What the task requires:
Here the job is to transcribe the data exactly while omitting the images.
-- Opening Marker --
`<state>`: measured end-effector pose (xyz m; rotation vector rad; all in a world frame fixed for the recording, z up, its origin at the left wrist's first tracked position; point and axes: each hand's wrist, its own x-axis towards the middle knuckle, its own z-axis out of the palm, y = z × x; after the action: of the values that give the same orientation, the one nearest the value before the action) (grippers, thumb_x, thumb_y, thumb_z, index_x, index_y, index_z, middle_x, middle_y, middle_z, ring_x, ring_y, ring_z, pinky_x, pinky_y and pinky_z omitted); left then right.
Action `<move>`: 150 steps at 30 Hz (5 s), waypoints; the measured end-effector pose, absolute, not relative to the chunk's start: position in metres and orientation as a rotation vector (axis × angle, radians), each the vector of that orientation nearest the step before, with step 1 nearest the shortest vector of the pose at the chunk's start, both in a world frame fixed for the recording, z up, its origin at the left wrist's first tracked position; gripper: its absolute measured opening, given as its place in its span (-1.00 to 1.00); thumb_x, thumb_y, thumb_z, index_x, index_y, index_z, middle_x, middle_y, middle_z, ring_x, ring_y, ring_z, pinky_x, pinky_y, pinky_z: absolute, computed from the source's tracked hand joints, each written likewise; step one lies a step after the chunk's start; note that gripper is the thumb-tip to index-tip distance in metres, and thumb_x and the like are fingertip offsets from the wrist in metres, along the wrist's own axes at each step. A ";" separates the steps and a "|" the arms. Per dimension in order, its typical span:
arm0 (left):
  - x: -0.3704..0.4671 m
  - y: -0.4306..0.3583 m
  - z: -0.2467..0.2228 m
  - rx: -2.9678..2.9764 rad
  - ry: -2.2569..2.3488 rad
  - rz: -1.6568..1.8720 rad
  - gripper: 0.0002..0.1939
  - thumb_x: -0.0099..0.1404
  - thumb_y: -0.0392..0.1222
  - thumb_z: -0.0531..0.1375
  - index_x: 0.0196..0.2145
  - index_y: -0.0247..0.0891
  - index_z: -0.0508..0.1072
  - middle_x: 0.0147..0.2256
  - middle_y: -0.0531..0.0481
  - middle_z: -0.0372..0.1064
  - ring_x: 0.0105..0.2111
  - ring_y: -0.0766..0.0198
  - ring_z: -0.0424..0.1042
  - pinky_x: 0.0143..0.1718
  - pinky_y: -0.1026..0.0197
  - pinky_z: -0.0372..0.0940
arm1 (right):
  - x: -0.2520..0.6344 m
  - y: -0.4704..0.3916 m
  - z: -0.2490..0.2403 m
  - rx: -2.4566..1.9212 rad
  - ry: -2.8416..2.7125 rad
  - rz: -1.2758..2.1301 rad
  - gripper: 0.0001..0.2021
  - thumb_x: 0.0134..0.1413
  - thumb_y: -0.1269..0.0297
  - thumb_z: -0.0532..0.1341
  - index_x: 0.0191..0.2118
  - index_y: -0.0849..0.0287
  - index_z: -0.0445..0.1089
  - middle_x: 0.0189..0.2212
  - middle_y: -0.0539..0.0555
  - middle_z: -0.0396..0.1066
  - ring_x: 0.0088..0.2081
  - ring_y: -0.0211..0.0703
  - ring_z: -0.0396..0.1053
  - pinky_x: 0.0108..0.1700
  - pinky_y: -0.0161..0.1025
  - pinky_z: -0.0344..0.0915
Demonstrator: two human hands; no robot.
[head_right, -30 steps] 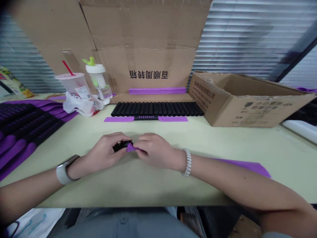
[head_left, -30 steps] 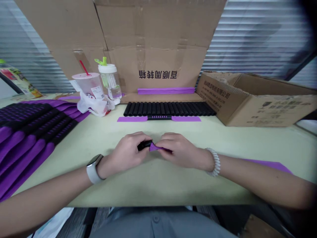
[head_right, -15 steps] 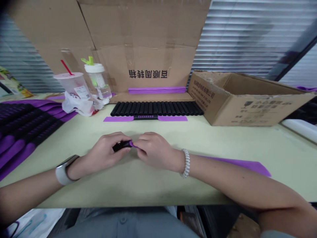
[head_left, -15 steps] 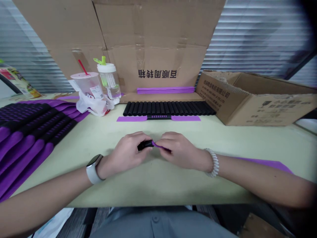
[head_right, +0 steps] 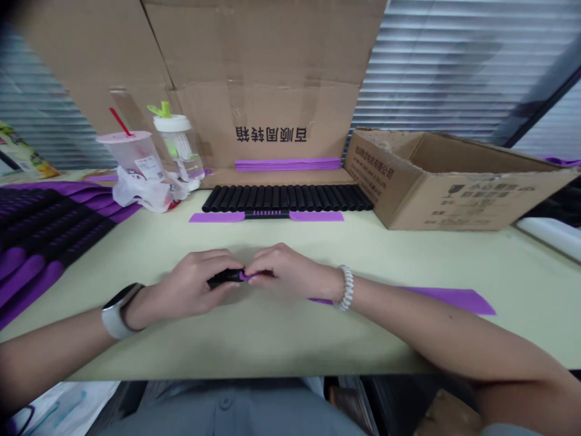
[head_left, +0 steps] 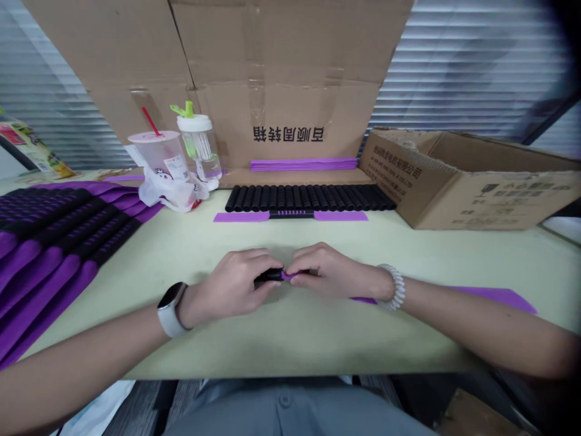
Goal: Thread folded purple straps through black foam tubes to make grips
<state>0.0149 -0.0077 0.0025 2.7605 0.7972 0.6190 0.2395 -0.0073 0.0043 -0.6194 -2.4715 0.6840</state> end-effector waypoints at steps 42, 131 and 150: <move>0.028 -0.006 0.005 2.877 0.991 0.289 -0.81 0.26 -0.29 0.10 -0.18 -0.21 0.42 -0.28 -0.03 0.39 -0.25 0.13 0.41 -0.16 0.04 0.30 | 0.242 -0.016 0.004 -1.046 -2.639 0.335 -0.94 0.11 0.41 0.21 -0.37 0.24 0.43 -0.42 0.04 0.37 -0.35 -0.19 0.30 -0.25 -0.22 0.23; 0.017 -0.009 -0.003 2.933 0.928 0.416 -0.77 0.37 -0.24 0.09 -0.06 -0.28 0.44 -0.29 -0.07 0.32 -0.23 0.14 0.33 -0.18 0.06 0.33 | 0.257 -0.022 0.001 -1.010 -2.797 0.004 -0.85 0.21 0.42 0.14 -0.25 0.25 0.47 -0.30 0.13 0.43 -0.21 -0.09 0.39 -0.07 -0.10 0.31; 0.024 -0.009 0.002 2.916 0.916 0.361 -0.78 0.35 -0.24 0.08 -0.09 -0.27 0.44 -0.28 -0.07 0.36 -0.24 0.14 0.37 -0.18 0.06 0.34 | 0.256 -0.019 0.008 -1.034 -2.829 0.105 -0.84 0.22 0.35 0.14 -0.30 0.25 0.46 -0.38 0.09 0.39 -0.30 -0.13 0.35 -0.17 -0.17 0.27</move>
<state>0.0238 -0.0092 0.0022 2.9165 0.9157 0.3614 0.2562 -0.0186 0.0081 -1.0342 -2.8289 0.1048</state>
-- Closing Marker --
Reply to the exercise:
`<state>`: measured end-effector pose (xyz m; rotation vector rad; all in a world frame fixed for the recording, z up, its origin at the left wrist's first tracked position; point and axes: each hand's wrist, its own x-axis towards the middle knuckle, its own z-axis out of the palm, y = z × x; after the action: of the values that give the same orientation, the one nearest the value before the action) (grippers, thumb_x, thumb_y, thumb_z, index_x, index_y, index_z, middle_x, middle_y, middle_z, ring_x, ring_y, ring_z, pinky_x, pinky_y and pinky_z omitted); left then right.
Action `<move>`: 150 steps at 30 Hz (5 s), waypoints; the measured end-effector pose, absolute, not relative to the chunk's start: position in metres and orientation as a rotation vector (axis × angle, radians), each the vector of that orientation nearest the step before, with step 1 nearest the shortest vector of the pose at the chunk's start, both in a world frame fixed for the recording, z up, its origin at the left wrist's first tracked position; gripper: its absolute measured opening, given as its place in its span (-1.00 to 1.00); thumb_x, thumb_y, thumb_z, index_x, index_y, index_z, middle_x, middle_y, middle_z, ring_x, ring_y, ring_z, pinky_x, pinky_y, pinky_z: absolute, computed from the source's tracked hand joints, each written likewise; step one lies a step after the chunk's start; note that gripper is the thumb-tip to index-tip distance in metres, and thumb_x and the like are fingertip offsets from the wrist in metres, along the wrist's own axes at each step. A ";" separates the steps and a "|" the arms. Per dimension in order, its typical span:
arm0 (left):
  - x: -0.3704..0.4671 m
  - y: -0.4306..0.3583 m
  - z: -0.2467..0.2228 m
  - rx: -2.9678..2.9764 rad
  - ry: -2.2569..2.3488 rad
  - rz: -1.6568..1.8720 rad
  - gripper: 0.0002..0.1939
  - thumb_x: -0.0099..0.1404
  - thumb_y: -0.0392..0.1222
  - thumb_z: -0.0531..0.1375
  - index_x: 0.0196..0.2145
  - index_y: -0.0247..0.0891
  - index_z: -0.0508..0.1072
  - middle_x: 0.0147..0.2256
  - middle_y: -0.0531..0.0481
  - middle_z: -0.0372..0.1064
  - ring_x: 0.0105..0.2111
  - ring_y: -0.0766..0.0198
  - ring_z: -0.0424..0.1042
  - pinky_x: 0.0143..0.1718
  - pinky_y: -0.1026..0.0197
  - pinky_z: -0.0372..0.0940
arm1 (right):
  - x: -0.2520..0.6344 m
  - y: -0.4704..0.3916 m
  - z: -0.2490..0.2403 m
  - rx: -2.4566..1.9212 rad
  - ry: -2.8416..2.7125 rad
  - rz: -1.2758..2.1301 rad
  - gripper: 0.0001..0.2021
  - thumb_x: 0.0134..0.1413
  - thumb_y: -0.1269..0.0297
  - thumb_z: -0.0532..0.1341
  - index_x: 0.0191..0.2118
  - index_y: -0.0849..0.0287
  - index_z: -0.0445..0.1089
  - middle_x: 0.0189..0.2212
  - middle_y: -0.0539..0.0555
  - middle_z: -0.0396..0.1066
  - ring_x: 0.0088..0.2081
  - ring_y: -0.0211..0.0703
  - ring_z: -0.0396..0.1053
  - pinky_x: 0.0108..0.1700
  - pinky_y: -0.0161..0.1025
  - pinky_z: -0.0344..0.0915
Demonstrator: two human hands; no robot.
[head_right, -30 steps] 
[head_left, -30 steps] 
[head_right, -15 steps] 
[head_left, -15 steps] 
[head_right, +0 steps] 
[head_left, +0 steps] 
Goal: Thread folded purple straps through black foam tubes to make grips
<state>0.0149 -0.0077 0.0025 2.7605 0.7972 0.6190 0.2395 -0.0073 0.0043 -0.6194 -2.4715 0.6840</state> end-effector waypoints at steps 42, 131 and 150: <move>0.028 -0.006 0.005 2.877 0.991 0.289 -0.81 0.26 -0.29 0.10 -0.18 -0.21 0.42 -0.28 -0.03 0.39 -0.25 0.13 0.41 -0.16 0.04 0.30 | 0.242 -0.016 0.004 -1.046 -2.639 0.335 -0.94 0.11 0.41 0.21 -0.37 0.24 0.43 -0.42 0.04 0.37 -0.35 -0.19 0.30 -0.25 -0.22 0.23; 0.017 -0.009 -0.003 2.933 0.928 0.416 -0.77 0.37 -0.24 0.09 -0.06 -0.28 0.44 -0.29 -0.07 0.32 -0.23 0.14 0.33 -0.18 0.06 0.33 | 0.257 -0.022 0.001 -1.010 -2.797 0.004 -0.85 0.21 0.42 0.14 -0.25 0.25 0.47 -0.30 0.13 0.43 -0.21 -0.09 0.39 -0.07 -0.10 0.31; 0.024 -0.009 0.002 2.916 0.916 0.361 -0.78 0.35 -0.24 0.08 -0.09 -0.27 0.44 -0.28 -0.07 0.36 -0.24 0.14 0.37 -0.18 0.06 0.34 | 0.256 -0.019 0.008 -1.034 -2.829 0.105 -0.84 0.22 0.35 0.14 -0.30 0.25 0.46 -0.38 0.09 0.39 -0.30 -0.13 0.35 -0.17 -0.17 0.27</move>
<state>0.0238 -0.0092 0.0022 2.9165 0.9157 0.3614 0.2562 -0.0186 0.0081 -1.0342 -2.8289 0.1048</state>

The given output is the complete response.